O reconhecimento do Silk Sonic, independentemente da qualidade de seus integrantes em fazer música pop, remete a uma preferência bem enraizada do Grammy, que sempre parece mais inclinado àquilo que soa conhecido aos ouvidos do que a sons com cara de vanguardista.
De certa forma, esse é um sentimento que ajudou Jon Batiste, estrela do jazz e autor da trilha sonora da animação “Soul”, a ganhar o principal prêmio da noite, o de melhor álbum do ano. Diferente do Silk Sonic, “We Are”, disco premiado de Batiste, não é exatamente um tributo a uma era ou a um gênero, mas ecoa uma tradição americana bastante antiga.
Batiste ressaltou em sua performance na premiação a linhagem do jazz de New Orleans, sua cidade natal, do qual ele é herdeiro direto, inclusive literalmente, já que seu pai, baixista, tocou com lendas como Isaac Hayes e Jack Wilson e ajudou a fundar a Batiste Brothers Band, que chegou a ter 23 membros da família. Além de disco do ano, Batiste terminou a noite como vencedor nas categorias de melhor performance e canção de raízes americanas, por “Cry”, e em melhor clipe, por “Freedom”, além de ter vencido a melhor trilha sonora, pelo trabalho em “Soul”.
Seu disco premiado, “We Are”, não se limita ao jazz, mas tem momentos de rap, R&B e de pop. Só que não deixa de ser curioso que, em um momento de renovação, o álbum do ano dispute categorias de raízes americanas, e não de música pop, rap, rock ou R&B. Batiste, que é pianista do talk show The Late Show with Stephen Colbert, ainda se tornou o primeiro artista negro a ganhar o Grammy de álbum do ano em 14 anos -o último havia sido outro pianista de jazz, Herbie Hancock.

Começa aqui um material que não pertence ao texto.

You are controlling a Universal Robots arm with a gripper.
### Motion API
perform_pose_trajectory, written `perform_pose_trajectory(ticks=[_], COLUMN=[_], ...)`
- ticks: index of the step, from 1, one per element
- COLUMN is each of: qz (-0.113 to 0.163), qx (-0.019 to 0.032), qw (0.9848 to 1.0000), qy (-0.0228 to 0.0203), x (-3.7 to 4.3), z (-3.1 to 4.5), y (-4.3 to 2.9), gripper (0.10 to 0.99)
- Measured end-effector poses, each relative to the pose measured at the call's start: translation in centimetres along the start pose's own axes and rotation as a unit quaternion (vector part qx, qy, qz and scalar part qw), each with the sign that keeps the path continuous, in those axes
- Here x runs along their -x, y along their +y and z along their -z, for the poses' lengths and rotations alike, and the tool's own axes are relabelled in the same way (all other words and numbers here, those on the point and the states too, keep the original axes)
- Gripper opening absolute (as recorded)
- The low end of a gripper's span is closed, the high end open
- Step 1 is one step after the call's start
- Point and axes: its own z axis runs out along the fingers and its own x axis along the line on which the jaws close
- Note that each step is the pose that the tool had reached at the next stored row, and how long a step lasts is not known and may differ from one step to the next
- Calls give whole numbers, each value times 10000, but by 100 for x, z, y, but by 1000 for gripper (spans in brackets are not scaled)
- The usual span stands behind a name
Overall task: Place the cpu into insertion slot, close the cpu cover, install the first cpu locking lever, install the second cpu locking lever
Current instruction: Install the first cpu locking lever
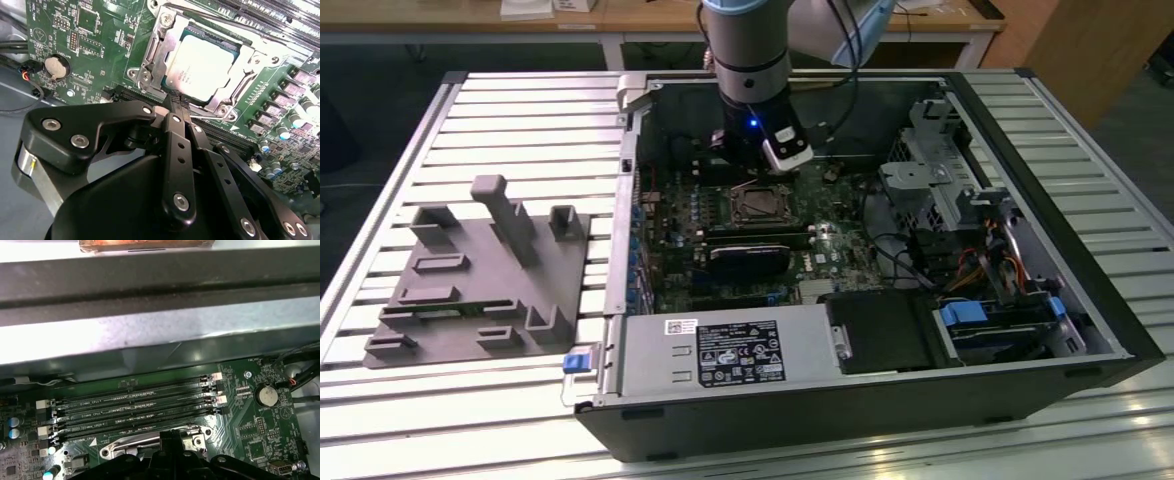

Ter uma pessoa negra ganhando o Grammy de melhor disco, ainda mais em um ano sem prêmios para Taylor Swift -que, ano sim, ano não, leva alguma estatueta, não deixa de ser um reconhecimento. Foi o caso também da performance poderosa do rapper Nas, nome fundamental para o gênero e praticamente esquecido pelo Grammy desde que estourou, nos anos 1990.
The Weeknd, nome inescapável do pop atual, curiosamente até ganhou um prêmio, pela participação em “Hurricane”, música de Kanye West, mas não esteve na festa em Las Vegas e não submeteu seu trabalho para avalização da Academia. Ele fez como Drake, gigante do rap no mundo todo, que também retirou suas músicas do Grammy e, há anos, é expressamente crítico da premiação.
São situações bastante representativas do momento que vive a Academia. O Grammy quer dar espaço para a juventude que vem renovando o pop, mas acaba premiando a música que soa retrô. O evento quer levar aos holofotes os artistas negros, mas não aqueles que são mais representativos da produção contemporânea.
As mudanças até estão em curso, mas a carcaça ainda é antiga.